- _Exercise aim_
Wherever the string "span" turns up in the data, copy the whole line.

- _Input data_
- - - - -

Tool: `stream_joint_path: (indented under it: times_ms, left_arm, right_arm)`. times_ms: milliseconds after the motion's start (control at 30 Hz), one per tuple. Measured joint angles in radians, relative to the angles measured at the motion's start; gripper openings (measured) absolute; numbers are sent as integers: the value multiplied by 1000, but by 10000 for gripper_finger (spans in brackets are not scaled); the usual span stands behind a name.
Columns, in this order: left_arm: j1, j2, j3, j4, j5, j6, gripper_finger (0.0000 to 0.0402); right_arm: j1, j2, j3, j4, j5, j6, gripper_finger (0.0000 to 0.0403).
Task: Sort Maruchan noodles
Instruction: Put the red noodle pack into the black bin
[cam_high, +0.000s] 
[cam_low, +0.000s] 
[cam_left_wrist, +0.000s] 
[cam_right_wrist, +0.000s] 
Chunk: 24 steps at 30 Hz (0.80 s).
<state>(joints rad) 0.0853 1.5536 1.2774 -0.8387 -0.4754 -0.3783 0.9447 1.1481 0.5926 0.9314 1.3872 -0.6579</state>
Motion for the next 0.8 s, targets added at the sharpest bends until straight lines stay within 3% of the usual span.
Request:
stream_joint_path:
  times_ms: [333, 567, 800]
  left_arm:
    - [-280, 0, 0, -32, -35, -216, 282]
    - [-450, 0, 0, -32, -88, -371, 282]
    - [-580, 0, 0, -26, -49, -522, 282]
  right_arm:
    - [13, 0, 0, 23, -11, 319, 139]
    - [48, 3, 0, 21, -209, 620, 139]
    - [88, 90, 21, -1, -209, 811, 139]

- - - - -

- _Your solution_
Tool: `stream_joint_path: (indented under it: times_ms, left_arm, right_arm)`. times_ms: milliseconds after the motion's start (control at 30 Hz), one per tuple. Measured joint angles in radians, relative to the angles measured at the motion's start; gripper openings (measured) absolute; numbers are sent as integers: the value multiplied by 1000, but by 10000 for gripper_finger (spans in brackets are not scaled); the usual span stands behind a name.
Motion for the next 0.8 s, targets added at the sharpest bends until straight lines stay within 3% of the usual span.

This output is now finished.